#### [Instructions to follow]
Reproduce exactly the lines below, from the first one through the line containing "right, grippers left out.", and omit any pictures.

#### [Information]
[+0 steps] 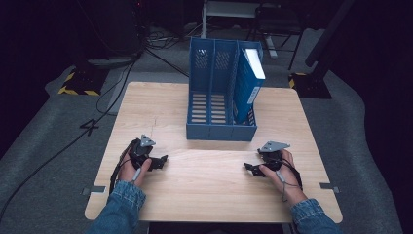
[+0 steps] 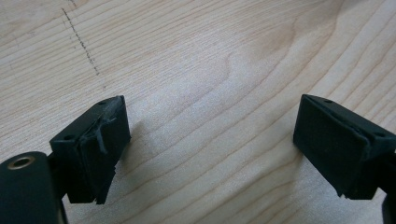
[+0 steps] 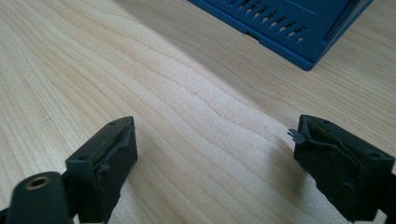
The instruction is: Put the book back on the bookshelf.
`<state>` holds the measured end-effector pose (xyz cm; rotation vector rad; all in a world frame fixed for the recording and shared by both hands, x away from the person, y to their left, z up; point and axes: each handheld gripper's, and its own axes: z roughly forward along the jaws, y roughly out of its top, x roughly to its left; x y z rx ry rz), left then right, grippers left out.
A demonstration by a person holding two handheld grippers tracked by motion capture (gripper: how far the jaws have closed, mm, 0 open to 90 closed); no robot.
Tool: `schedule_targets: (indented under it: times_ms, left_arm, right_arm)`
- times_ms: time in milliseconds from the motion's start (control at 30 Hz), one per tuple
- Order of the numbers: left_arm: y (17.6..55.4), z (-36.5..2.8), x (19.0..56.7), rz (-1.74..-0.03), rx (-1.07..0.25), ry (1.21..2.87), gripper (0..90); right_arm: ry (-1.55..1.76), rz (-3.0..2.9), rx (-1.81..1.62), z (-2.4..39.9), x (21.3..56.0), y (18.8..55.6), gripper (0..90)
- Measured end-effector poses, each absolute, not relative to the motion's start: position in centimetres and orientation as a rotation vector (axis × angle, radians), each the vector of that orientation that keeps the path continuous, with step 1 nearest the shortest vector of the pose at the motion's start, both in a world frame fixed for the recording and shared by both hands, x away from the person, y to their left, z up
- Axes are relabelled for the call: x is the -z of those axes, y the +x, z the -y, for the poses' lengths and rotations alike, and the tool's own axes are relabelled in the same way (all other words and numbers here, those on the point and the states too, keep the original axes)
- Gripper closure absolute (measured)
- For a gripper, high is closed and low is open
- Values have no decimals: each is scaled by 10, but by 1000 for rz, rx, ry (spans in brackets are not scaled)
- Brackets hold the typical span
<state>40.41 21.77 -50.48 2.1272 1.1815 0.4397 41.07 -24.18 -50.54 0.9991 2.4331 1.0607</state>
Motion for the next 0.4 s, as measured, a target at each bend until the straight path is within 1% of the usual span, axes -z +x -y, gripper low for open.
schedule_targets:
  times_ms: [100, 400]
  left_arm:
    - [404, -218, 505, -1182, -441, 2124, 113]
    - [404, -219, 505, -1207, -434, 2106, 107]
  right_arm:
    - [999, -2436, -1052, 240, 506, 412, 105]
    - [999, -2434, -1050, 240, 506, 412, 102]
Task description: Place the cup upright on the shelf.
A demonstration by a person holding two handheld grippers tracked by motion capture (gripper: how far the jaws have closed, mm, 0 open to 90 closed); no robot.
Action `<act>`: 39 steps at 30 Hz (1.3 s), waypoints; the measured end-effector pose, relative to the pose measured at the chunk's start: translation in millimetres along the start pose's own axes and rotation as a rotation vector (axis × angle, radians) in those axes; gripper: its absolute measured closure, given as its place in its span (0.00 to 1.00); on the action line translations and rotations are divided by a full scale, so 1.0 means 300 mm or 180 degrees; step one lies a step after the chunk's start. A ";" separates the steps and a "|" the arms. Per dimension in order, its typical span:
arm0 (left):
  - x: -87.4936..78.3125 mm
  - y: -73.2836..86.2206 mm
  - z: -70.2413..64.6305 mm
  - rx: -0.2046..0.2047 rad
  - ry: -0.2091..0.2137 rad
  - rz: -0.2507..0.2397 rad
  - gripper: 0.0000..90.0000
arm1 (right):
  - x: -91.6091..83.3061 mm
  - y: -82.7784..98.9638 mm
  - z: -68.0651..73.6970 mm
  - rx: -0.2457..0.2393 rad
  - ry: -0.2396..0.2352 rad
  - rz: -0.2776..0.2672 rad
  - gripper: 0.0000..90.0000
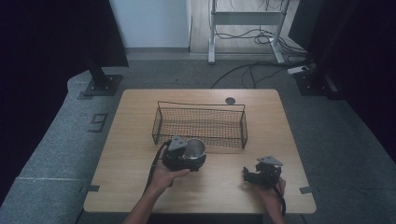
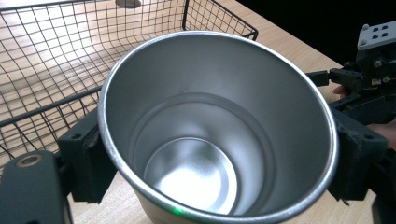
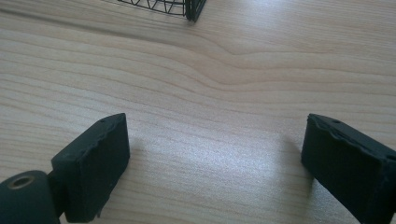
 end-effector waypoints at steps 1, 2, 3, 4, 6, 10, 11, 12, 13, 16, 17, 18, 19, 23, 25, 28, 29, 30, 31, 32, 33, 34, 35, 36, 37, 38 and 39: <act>-0.002 -0.003 0.000 0.0005 -0.0002 -0.0001 0.15 | 0.000 0.000 0.000 -0.0001 0.0000 0.0000 0.08; -0.003 -0.005 0.001 0.0008 -0.0003 -0.0004 0.15 | 0.000 0.000 0.000 -0.0001 0.0000 0.0000 0.08; -0.005 -0.009 0.001 0.0009 -0.0006 -0.0009 0.15 | 0.000 0.000 0.000 -0.0001 0.0000 0.0000 0.08; -0.006 -0.011 0.002 0.0012 -0.0010 -0.0010 0.15 | 0.000 0.000 0.000 0.0001 -0.0001 0.0000 0.08; -0.007 -0.017 0.003 0.0027 -0.0015 -0.0007 0.15 | 0.000 0.000 0.000 0.0000 0.0000 0.0000 0.08; -0.009 -0.027 0.009 0.0017 -0.0010 -0.0018 0.15 | 0.000 0.000 0.000 0.0003 0.0000 -0.0001 0.08; -0.009 -0.030 0.011 0.0025 -0.0009 -0.0025 0.15 | 0.000 0.000 0.000 0.0003 0.0001 -0.0002 0.09; -0.010 -0.033 0.011 0.0022 -0.0012 -0.0033 0.15 | 0.000 0.000 0.000 0.0004 0.0002 -0.0001 0.09; -0.010 -0.036 0.012 0.0022 -0.0010 -0.0037 0.15 | 0.000 0.000 0.000 0.0004 0.0002 -0.0003 0.09; -0.012 -0.042 0.017 0.0007 -0.0010 -0.0049 0.15 | 0.000 0.000 0.000 0.0003 0.0002 -0.0004 0.09; -0.013 -0.043 0.018 0.0008 -0.0011 -0.0046 0.15 | 0.000 0.000 0.000 0.0004 0.0002 -0.0002 0.09; -0.014 -0.046 0.020 0.0011 -0.0011 -0.0044 0.15 | 0.000 0.000 0.000 0.0005 0.0002 -0.0003 0.09; -0.014 -0.048 0.021 0.0008 -0.0011 -0.0048 0.15 | 0.000 0.000 0.000 0.0005 0.0002 -0.0003 0.09; -0.016 -0.059 0.031 -0.0005 -0.0010 -0.0066 0.15 | 0.000 0.000 0.000 0.0005 0.0002 -0.0003 0.09; -0.018 -0.061 0.035 -0.0029 -0.0007 -0.0086 0.15 | 0.000 0.000 0.000 0.0004 0.0002 -0.0004 0.09; -0.019 -0.063 0.041 -0.0050 0.0006 -0.0104 0.15 | 0.000 0.000 0.000 0.0005 0.0002 -0.0004 0.09; -0.020 -0.064 0.043 -0.0051 0.0002 -0.0106 0.16 | 0.000 0.000 0.000 0.0005 0.0002 -0.0003 0.09; -0.020 -0.065 0.045 -0.0056 0.0000 -0.0113 0.16 | 0.000 0.000 0.000 0.0005 0.0002 -0.0003 0.09; -0.020 -0.067 0.049 -0.0060 0.0000 -0.0111 0.16 | 0.000 0.000 0.000 0.0006 0.0002 -0.0002 0.09; -0.020 -0.068 0.050 -0.0061 -0.0004 -0.0107 0.16 | 0.000 0.000 0.001 0.0008 0.0002 -0.0002 0.09; -0.020 -0.071 0.053 -0.0056 -0.0023 -0.0109 0.16 | 0.000 0.000 0.000 0.0007 0.0002 -0.0002 0.09; -0.021 -0.074 0.055 -0.0047 -0.0043 -0.0103 0.16 | 0.000 0.000 0.000 -0.0001 0.0002 -0.0004 0.09; -0.023 -0.078 0.059 -0.0056 -0.0067 -0.0137 0.20 | 0.000 0.000 0.000 0.0001 0.0002 -0.0003 0.09; -0.023 -0.081 0.061 -0.0066 -0.0056 -0.0141 0.20 | 0.000 0.000 0.000 0.0000 0.0001 -0.0003 0.09; -0.023 -0.086 0.062 -0.0066 -0.0072 -0.0159 0.20 | 0.000 0.000 0.000 -0.0001 0.0001 -0.0004 0.09; -0.024 -0.089 0.062 -0.0053 -0.0085 -0.0179 0.20 | 0.000 0.000 0.000 0.0000 0.0001 -0.0004 0.09; -0.024 -0.091 0.063 -0.0045 -0.0080 -0.0186 0.20 | 0.000 0.000 0.000 0.0001 0.0001 -0.0004 0.09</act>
Point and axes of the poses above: each handheld gripper's, and its own axes: x roughly forward along the jaws, y roughly out of its underside, z roughly to its left, the point moved 3 cm from there along x, roughly forward along the jaws, and after that the axes turned 12 degrees about x, right-handed, at the moved point
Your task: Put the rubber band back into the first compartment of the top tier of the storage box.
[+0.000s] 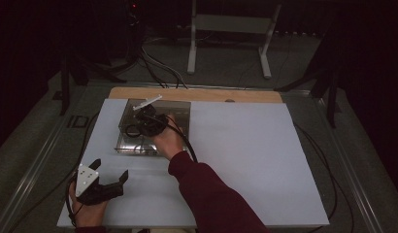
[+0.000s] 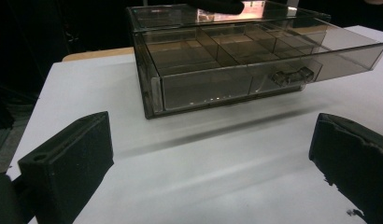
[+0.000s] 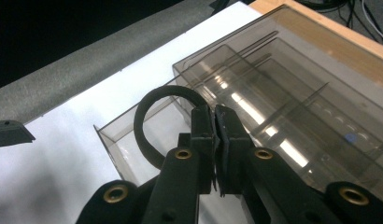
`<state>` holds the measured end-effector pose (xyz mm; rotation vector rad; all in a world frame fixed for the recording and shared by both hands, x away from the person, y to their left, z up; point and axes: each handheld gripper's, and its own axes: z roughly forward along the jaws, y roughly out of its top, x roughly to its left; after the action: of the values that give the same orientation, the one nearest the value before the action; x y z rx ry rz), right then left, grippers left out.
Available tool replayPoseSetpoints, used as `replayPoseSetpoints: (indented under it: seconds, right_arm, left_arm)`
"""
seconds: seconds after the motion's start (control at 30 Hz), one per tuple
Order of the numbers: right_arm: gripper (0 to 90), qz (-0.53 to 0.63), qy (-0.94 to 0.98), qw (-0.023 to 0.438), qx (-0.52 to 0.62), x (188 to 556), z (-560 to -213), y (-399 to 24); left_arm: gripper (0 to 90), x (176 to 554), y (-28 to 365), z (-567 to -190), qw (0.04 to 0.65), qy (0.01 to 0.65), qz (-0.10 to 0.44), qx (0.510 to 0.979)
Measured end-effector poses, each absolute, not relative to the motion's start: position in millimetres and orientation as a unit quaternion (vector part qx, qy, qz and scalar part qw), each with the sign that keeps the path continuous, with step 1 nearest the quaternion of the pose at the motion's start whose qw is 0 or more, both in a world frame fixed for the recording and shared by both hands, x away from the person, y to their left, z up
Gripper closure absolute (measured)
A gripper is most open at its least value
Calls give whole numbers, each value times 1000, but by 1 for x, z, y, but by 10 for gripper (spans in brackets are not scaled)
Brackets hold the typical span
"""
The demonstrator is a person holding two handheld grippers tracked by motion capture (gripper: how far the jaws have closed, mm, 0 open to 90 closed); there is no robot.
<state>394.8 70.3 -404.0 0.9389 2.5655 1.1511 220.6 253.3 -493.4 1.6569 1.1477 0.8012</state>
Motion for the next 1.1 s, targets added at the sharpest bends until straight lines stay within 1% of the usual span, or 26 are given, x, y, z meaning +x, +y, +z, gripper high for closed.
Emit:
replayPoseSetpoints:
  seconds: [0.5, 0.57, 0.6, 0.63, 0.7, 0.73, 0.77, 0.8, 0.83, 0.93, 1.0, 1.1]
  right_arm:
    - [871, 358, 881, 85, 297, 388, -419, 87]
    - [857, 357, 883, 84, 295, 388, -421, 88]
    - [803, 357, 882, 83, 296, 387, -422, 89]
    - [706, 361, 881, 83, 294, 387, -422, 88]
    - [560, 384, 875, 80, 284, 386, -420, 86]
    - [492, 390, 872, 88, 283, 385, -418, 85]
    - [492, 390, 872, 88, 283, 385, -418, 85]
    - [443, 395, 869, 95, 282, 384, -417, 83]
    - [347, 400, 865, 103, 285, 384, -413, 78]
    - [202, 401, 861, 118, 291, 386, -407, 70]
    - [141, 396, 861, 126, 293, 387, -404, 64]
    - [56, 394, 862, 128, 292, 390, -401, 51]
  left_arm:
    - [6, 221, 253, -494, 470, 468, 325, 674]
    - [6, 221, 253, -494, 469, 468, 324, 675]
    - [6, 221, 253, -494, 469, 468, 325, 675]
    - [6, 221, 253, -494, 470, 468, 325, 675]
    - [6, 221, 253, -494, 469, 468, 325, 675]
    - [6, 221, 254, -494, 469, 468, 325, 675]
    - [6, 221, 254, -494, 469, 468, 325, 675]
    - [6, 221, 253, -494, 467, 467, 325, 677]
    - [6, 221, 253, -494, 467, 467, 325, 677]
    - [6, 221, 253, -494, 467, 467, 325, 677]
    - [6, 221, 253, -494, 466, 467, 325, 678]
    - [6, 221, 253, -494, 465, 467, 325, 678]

#### [Response for this exercise]
[+0 steps] 
[+0 steps] 
[+0 steps] 
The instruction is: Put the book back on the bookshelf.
`<state>` holds the measured end-effector pose (xyz cm; rotation vector rad; all in a world frame fixed for the recording and shared by both hands, x away from the person, y to their left, z up; point and axes: each handheld gripper's, and its own axes: z roughly forward along the jaws, y roughly out of its top, x roughly to its left; x y z rx ry rz), left then right, grippers left out.

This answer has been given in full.